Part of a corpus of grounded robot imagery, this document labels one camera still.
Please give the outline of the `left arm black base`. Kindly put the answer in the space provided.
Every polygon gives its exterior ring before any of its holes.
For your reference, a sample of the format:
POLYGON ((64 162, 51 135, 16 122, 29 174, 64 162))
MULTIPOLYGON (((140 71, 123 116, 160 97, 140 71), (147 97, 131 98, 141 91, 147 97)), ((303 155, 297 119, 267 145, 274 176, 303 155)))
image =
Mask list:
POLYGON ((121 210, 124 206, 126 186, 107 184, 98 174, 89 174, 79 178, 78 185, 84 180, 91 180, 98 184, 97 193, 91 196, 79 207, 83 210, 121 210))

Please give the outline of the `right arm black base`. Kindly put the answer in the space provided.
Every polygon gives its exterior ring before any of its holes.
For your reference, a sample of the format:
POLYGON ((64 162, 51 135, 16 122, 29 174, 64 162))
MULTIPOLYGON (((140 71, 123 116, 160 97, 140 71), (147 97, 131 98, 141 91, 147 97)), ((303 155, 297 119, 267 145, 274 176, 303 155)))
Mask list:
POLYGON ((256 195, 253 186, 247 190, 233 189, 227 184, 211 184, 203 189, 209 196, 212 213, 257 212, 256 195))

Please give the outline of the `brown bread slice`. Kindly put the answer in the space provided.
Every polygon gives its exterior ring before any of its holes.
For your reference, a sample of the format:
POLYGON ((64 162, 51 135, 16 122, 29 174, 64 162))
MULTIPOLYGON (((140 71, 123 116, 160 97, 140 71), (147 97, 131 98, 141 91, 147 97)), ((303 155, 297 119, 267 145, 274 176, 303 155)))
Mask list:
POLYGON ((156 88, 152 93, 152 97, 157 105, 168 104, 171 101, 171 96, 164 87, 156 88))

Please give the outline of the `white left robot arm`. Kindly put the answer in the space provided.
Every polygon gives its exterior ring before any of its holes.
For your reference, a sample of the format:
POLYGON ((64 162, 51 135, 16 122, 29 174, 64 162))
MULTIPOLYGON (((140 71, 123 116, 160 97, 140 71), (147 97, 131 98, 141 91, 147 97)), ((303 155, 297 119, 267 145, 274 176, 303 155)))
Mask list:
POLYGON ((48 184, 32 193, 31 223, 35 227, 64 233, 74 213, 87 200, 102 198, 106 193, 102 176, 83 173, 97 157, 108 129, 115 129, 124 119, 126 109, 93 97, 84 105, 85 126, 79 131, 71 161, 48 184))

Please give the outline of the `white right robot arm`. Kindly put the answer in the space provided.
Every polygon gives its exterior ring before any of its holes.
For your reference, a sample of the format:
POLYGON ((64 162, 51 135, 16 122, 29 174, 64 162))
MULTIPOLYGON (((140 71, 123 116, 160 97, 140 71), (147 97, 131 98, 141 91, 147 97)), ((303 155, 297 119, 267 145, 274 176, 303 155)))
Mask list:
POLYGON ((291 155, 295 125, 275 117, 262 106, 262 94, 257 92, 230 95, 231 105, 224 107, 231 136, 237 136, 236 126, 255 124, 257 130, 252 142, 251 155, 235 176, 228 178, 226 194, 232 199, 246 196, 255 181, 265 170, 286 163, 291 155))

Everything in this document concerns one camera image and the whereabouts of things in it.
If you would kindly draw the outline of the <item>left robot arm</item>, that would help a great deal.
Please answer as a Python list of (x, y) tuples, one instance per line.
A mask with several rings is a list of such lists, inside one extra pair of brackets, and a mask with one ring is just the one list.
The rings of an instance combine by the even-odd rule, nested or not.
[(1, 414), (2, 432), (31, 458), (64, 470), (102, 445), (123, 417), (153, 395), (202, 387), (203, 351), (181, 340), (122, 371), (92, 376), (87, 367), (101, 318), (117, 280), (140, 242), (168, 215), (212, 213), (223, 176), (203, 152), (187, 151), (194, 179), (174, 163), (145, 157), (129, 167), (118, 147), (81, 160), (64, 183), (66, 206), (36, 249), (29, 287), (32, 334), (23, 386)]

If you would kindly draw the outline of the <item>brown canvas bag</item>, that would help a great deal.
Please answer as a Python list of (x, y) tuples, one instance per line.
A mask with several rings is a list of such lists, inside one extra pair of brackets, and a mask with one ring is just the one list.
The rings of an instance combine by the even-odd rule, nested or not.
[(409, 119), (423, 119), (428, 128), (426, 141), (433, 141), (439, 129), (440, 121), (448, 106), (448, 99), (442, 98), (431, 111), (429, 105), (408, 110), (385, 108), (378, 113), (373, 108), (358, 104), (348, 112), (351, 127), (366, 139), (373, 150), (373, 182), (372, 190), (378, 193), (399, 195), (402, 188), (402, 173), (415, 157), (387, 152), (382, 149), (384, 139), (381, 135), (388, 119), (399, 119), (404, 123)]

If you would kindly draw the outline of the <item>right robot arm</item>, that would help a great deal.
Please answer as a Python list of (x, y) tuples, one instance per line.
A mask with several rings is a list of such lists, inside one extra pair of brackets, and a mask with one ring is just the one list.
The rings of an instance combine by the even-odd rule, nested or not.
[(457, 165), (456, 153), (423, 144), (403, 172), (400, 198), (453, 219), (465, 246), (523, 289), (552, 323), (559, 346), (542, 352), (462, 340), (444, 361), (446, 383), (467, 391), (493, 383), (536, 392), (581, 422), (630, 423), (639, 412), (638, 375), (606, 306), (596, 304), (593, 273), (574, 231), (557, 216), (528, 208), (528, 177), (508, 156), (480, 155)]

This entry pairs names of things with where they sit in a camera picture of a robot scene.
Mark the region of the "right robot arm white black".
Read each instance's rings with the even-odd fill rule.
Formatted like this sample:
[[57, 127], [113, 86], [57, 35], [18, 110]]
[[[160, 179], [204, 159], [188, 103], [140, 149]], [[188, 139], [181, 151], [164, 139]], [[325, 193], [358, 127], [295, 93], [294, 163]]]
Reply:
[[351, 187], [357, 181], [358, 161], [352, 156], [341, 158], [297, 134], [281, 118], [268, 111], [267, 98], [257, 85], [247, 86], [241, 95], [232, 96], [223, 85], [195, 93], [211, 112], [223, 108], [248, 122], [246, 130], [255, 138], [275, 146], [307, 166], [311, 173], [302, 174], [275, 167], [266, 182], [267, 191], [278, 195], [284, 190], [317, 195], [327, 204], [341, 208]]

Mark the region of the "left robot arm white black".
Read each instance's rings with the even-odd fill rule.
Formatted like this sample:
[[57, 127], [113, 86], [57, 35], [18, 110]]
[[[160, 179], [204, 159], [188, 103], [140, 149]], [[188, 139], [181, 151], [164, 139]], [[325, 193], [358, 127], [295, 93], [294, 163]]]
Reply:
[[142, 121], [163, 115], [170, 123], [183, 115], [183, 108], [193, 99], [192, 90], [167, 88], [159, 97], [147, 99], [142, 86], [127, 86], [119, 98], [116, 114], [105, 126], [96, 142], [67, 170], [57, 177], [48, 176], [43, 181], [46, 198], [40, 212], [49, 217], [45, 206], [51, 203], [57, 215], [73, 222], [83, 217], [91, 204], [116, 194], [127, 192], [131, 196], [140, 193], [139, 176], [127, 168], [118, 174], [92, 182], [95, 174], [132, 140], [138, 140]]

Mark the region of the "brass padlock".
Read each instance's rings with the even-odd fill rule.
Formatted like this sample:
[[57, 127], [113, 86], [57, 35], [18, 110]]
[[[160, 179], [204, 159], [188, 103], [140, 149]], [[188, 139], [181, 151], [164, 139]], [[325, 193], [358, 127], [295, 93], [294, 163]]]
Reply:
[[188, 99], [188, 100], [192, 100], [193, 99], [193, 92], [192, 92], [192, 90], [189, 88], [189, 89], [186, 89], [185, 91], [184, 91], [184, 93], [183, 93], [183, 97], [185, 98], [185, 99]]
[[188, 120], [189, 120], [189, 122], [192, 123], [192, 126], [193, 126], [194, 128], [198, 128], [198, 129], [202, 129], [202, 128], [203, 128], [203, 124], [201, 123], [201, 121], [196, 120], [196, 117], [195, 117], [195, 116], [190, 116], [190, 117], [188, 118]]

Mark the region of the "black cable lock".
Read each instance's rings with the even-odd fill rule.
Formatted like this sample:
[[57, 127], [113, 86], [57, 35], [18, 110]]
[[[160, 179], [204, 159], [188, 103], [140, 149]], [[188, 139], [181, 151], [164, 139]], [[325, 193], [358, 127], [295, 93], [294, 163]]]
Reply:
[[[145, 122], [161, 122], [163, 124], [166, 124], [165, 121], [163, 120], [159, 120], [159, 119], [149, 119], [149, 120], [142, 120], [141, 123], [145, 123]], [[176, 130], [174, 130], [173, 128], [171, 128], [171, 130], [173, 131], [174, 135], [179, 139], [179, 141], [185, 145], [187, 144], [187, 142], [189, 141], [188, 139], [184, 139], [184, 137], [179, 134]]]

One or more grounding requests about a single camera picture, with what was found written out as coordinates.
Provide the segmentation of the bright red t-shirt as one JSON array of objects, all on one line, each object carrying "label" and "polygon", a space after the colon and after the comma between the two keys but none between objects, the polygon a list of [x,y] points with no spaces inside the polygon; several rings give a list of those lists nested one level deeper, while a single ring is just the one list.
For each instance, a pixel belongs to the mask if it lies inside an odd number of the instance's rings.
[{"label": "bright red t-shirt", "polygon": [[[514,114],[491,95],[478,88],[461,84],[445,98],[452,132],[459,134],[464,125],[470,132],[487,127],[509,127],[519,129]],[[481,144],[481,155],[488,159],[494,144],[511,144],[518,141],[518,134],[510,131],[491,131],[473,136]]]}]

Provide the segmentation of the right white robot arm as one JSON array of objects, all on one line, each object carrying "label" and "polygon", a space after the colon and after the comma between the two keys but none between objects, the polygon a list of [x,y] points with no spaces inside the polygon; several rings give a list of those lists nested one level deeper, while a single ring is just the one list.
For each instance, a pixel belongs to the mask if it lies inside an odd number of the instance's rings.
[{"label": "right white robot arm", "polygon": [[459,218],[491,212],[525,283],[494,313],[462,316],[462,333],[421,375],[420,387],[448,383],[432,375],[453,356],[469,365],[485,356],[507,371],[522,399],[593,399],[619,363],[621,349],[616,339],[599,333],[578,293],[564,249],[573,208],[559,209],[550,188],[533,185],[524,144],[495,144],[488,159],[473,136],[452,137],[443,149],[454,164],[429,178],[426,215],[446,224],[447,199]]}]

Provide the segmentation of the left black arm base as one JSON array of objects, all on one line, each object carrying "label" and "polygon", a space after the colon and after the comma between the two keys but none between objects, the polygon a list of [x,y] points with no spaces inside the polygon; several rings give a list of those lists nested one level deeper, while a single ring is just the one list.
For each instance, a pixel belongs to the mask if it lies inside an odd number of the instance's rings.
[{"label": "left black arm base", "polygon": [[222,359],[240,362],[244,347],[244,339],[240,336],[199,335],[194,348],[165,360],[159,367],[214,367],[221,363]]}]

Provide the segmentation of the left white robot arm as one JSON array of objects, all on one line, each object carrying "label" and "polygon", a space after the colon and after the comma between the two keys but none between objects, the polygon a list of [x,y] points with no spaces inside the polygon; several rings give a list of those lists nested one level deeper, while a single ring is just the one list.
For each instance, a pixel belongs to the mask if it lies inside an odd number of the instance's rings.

▶ [AIM OF THE EXERCISE]
How many lines of the material contain the string "that"? Answer with the number and nothing else.

▶ [TASK OUTPUT]
3